■ **Problem statement**: Set it all down exactly, every record and every line.

Collected data:

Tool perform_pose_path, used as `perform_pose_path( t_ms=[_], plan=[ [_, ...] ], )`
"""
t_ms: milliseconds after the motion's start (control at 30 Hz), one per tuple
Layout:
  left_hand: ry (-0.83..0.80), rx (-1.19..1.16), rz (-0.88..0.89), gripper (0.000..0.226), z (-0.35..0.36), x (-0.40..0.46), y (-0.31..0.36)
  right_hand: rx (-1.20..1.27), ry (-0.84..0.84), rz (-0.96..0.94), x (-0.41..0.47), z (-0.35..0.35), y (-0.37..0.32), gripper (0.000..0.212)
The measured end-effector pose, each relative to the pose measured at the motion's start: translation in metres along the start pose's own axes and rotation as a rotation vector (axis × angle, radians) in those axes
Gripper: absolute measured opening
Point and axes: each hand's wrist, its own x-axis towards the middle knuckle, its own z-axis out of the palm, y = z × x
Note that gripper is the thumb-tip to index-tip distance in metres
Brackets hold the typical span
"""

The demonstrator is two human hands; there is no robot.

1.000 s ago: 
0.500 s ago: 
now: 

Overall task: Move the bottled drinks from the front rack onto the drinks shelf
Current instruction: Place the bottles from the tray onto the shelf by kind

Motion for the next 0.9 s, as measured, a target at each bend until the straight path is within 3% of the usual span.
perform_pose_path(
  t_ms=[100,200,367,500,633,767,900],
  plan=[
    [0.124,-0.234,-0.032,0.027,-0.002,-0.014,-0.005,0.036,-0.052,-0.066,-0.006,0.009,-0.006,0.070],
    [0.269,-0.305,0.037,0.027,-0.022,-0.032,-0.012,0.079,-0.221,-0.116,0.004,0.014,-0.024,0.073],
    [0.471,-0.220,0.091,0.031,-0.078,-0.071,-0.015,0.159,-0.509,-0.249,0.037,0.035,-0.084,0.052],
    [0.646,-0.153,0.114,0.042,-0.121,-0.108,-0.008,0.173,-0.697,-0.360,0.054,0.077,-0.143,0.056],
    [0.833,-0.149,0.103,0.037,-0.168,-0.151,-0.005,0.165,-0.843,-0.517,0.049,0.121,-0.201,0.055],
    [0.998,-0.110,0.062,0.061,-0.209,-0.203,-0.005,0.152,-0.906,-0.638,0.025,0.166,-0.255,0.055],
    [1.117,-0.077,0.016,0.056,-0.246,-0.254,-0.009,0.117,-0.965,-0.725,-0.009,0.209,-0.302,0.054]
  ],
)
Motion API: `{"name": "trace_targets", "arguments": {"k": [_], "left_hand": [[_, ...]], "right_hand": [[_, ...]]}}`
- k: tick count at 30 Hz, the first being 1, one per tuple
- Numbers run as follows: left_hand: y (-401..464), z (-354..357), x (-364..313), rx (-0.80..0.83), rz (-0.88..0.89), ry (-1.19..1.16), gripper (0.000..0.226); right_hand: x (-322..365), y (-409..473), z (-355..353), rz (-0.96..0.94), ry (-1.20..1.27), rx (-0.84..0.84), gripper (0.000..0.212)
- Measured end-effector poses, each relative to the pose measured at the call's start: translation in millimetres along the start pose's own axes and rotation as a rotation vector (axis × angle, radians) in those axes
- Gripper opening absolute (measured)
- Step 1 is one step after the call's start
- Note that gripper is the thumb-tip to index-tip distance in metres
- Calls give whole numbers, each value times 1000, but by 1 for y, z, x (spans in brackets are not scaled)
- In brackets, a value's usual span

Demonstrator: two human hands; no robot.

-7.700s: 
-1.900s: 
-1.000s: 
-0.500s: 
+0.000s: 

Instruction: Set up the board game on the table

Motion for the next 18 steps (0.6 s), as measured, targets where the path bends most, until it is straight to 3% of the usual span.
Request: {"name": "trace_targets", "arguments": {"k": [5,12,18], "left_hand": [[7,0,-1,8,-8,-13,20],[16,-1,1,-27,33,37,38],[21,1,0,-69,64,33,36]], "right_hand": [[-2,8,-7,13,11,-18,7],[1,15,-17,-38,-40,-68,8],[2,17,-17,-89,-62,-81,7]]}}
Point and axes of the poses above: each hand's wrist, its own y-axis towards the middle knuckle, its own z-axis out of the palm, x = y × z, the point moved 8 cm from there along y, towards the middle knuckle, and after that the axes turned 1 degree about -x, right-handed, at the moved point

■ **Solution below**:
Tool perform_pose_path, used as `perform_pose_path( t_ms=[_], plan=[ [_, ...] ], )`
"""
t_ms: milliseconds after the motion's start (control at 30 Hz), one per tuple
Layout:
  left_hand: ry (-0.83..0.80), rx (-1.19..1.16), rz (-0.88..0.89), gripper (0.000..0.226), z (-0.35..0.36), x (-0.40..0.46), y (-0.31..0.36)
  right_hand: rx (-1.20..1.27), ry (-0.84..0.84), rz (-0.96..0.94), x (-0.41..0.47), z (-0.35..0.35), y (-0.37..0.32), gripper (0.000..0.212)
The measured end-effector pose, each relative to the pose measured at the motion's start: translation in metres along the start pose's own axes and rotation as a rotation vector (axis × angle, radians) in those axes
Gripper: absolute measured opening
Point and axes: each hand's wrist, its own x-axis towards the middle knuckle, its own z-axis out of the palm, y = z × x
Note that gripper is the thumb-tip to index-tip distance in metres
Brackets hold the typical span
"""

The demonstrator is two human hands; there is no robot.

1.000 s ago: 
0.500 s ago: 
now: 

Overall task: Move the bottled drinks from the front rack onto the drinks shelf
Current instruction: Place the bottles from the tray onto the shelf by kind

Motion for the next 0.9 s, as measured, a target at each bend until the straight path is within 3% of the usual span.
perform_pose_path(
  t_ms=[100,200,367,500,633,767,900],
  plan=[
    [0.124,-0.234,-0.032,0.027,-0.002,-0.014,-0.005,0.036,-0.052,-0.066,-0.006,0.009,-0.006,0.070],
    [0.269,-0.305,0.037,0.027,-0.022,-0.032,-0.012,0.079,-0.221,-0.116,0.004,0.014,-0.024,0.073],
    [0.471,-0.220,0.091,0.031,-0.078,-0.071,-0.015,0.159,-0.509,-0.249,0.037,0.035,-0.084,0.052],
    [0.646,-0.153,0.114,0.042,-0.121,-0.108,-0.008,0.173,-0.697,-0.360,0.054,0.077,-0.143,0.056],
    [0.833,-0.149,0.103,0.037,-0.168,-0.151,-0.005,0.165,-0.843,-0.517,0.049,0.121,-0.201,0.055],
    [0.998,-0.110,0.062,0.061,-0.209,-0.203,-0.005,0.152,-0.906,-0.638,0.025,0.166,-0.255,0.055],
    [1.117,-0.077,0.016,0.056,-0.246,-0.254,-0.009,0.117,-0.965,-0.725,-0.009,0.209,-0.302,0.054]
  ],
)
Motion API: `{"name": "trace_targets", "arguments": {"k": [_], "left_hand": [[_, ...]], "right_hand": [[_, ...]]}}`
- k: tick count at 30 Hz, the first being 1, one per tuple
- Numbers run as follows: left_hand: y (-401..464), z (-354..357), x (-364..313), rx (-0.80..0.83), rz (-0.88..0.89), ry (-1.19..1.16), gripper (0.000..0.226); right_hand: x (-322..365), y (-409..473), z (-355..353), rz (-0.96..0.94), ry (-1.20..1.27), rx (-0.84..0.84), gripper (0.000..0.212)
- Measured end-effector poses, each relative to the pose measured at the call's start: translation in millimetres along the start pose's own axes and rotation as a rotation vector (axis × angle, radians) in those axes
- Gripper opening absolute (measured)
- Step 1 is one step after the call's start
- Note that gripper is the thumb-tip to index-tip distance in metres
- Calls give whole numbers, each value times 1000, but by 1 for y, z, x (spans in brackets are not scaled)
- In brackets, a value's usual span

Demonstrator: two human hands; no robot.

-7.700s: 
-1.900s: 
-1.000s: 
-0.500s: 
+0.000s: 

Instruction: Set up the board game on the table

Motion for the next 18 steps (0.6 s), as measured, targets where the path bends most, until it is straight to 3% of the usual span.
Request: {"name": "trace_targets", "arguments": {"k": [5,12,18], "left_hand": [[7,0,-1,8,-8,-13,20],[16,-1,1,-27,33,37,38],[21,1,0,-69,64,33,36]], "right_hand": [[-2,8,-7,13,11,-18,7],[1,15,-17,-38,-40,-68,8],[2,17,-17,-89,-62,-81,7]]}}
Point and axes of the poses above: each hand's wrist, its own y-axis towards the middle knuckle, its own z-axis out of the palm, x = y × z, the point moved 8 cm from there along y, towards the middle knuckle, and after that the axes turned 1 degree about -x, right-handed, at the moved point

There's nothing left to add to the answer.